Une étude publiée dans European Urology décrit le développement et la validation d’un biomarqueur de pathologie numérique multimodalbasé sur l’IA. Il a été conçu pour prédire les métastases chez les patients présentant une récidive biochimique après prostatectomie.

 

« La récidive biochimique après prostatectomie constitue un contexte clinique hétérogène avec des résultats variables après radiothérapie de rattrapage et une incertitude quant au bénéfice de l’hormonothérapie », avance l’étude reprise par The Pathologist.

 Afin d’améliorer la stratification du risque, les chercheurs ont développé un modèle d’IA multimodal (MMAI ) qui intègre des lames de prostatectomie, colorées à l’hématoxyline-éosine, numérisées sur la base de variables cliniques de routine, telles que le grade histologique, le stade T pathologique, le taux d’antigène prostatique spécifique (PSA) avant radiothérapie de rattrapage, l’âge et le statut des marges chirurgicales. Le modèle a été entraîné et validé à l’aide d’échantillons et de données cliniques issus de deux essais de phase 3 NRG/RTOG (9601 et 0534). La validation a été réalisée sur une cohorte de 533 patients avec un suivi médian d’environ neuf ans. Le score MMAI était associé de manière indépendante au développement de métastases après ajustement pour les facteurs cliniques et le traitement.  Pour faciliter l’interprétation, les patients ont également été classés en groupes à haut et à faible risque selon un seuil prédéfini. L’incidence cumulative des métastases (à 10 ans) était plus élevée dans le groupe à haut risque MMAI (25 %) que dans le groupe à faible risque (8,8 %).

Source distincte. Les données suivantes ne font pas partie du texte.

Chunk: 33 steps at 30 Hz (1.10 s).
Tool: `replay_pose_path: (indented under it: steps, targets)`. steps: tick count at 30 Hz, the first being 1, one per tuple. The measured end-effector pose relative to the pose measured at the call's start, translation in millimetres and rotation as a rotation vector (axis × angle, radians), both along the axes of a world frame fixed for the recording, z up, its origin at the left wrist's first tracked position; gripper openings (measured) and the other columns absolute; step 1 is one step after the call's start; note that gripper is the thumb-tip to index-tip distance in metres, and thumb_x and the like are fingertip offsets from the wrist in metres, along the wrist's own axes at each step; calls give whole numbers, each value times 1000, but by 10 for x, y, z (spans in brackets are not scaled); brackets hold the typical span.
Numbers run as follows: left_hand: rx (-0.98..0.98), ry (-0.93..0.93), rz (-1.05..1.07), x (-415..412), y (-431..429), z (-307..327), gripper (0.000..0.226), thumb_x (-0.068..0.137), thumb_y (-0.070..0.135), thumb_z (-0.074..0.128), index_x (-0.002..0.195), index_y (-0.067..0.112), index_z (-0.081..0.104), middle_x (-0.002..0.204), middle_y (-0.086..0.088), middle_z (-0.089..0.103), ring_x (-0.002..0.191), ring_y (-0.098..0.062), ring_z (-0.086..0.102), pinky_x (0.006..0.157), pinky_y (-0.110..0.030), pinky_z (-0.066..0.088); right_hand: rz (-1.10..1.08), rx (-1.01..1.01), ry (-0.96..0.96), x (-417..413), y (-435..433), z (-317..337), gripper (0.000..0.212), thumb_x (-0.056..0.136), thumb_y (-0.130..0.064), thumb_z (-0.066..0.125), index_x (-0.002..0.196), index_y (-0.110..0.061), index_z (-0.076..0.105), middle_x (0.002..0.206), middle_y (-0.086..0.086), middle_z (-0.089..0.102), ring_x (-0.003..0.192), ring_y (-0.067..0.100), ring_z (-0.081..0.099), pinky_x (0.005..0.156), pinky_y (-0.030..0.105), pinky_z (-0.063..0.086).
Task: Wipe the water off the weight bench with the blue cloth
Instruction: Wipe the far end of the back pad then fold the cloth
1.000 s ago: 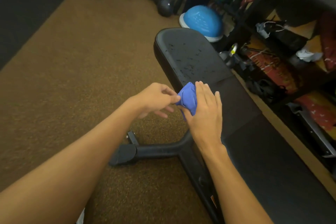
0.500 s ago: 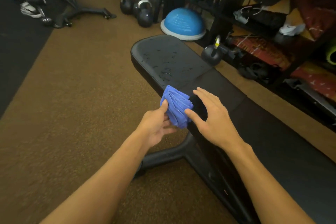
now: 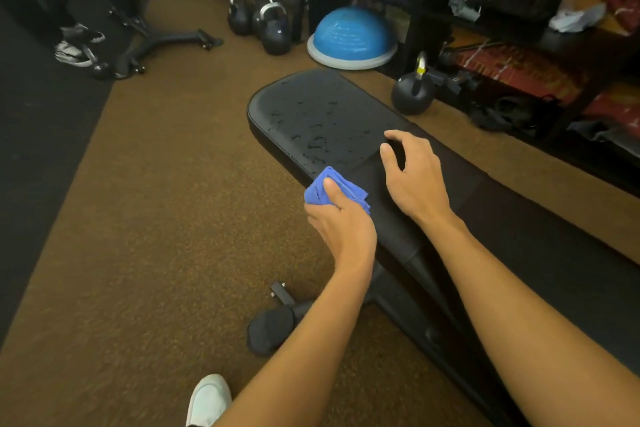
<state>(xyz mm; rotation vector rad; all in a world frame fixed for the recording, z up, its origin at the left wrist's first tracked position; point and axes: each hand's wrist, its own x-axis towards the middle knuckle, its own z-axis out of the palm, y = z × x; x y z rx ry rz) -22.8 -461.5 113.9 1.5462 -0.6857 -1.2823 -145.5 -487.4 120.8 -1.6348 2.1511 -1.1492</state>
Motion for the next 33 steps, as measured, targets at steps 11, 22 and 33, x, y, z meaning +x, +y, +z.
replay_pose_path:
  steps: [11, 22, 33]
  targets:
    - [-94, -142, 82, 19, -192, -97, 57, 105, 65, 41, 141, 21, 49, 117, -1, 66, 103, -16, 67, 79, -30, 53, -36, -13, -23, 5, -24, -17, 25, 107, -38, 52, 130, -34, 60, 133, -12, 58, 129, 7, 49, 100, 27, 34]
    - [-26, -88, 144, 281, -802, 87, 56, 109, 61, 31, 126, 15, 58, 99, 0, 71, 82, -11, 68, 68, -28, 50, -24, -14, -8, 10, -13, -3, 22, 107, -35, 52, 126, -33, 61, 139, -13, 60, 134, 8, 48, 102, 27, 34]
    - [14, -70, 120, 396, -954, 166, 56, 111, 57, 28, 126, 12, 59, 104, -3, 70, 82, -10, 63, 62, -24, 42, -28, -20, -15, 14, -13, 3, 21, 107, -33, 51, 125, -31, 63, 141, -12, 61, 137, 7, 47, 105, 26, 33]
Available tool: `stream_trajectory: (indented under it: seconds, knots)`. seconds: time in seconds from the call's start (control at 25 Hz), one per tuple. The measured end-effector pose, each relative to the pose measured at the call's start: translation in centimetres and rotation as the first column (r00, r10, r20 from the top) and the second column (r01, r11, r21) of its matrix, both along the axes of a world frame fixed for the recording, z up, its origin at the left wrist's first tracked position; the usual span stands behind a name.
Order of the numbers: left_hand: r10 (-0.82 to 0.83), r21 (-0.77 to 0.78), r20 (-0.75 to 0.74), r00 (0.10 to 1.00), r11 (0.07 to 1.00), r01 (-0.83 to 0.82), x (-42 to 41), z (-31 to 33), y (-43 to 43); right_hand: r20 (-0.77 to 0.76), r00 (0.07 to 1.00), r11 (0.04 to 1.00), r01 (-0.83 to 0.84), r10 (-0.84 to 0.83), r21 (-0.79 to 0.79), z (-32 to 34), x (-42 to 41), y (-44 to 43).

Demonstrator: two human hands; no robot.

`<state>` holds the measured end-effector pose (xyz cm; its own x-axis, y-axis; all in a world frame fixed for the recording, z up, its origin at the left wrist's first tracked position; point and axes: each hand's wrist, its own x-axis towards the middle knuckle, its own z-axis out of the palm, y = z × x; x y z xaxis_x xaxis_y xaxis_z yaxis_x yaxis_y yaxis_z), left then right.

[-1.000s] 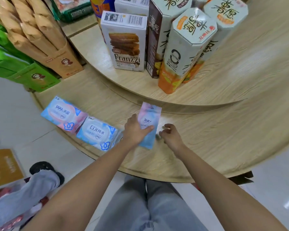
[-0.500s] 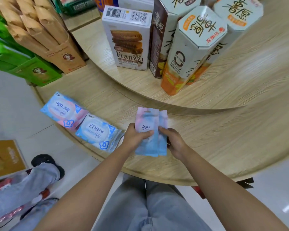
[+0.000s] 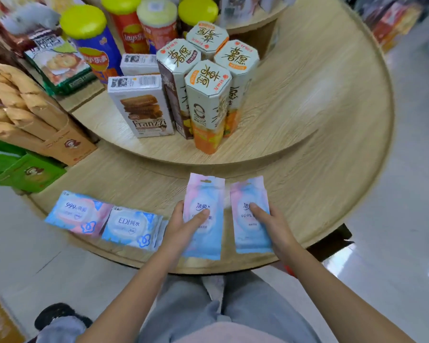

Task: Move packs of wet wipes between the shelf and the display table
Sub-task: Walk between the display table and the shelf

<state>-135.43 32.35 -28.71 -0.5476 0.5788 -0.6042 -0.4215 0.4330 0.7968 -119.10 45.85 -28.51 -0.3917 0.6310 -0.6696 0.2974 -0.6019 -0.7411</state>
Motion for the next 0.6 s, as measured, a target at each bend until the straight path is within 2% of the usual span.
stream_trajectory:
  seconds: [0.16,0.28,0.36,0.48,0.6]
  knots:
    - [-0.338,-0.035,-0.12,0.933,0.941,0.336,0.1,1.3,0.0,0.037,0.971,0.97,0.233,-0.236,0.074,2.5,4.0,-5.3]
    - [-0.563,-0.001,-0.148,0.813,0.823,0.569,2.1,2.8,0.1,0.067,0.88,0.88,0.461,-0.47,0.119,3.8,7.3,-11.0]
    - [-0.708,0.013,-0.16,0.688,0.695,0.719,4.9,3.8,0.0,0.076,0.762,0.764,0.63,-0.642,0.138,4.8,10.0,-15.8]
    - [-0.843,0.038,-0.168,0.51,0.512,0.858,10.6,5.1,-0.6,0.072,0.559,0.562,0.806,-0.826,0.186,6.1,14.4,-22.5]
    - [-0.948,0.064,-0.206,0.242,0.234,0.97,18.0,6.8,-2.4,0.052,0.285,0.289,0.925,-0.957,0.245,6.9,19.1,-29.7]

Les analyses stratifiées par traitement ont suggéré des différences de résultats entre les patients recevant une radiothérapie de rattrapage seule et ceux recevant une radiothérapie combinée à une hormonothérapie, en fonction de la classification du risque MMAI. « D’un point de vue diagnostique, l’étude démontre l’intérêt d’utiliser des pièces de prostatectomie archivées et des lames d’histopathologie centralisées pour obtenir des informations pronostiques complémentaires. L’analyse, par un pathologiste, des zones d’imagerie mises en évidence par le modèle, a indiqué que des profils morphologiques défavorables établis, tels qu’une architecture cribriforme, contribuaient aux prédictions de risque », reprend The Pathologist. A noter qu’une évaluation prospective du biomarqueur, sous la forme d’un test développé en laboratoire, est actuellement menée afin d’évaluer son rôle potentiel dans l’évaluation du risque post-prostatectomie.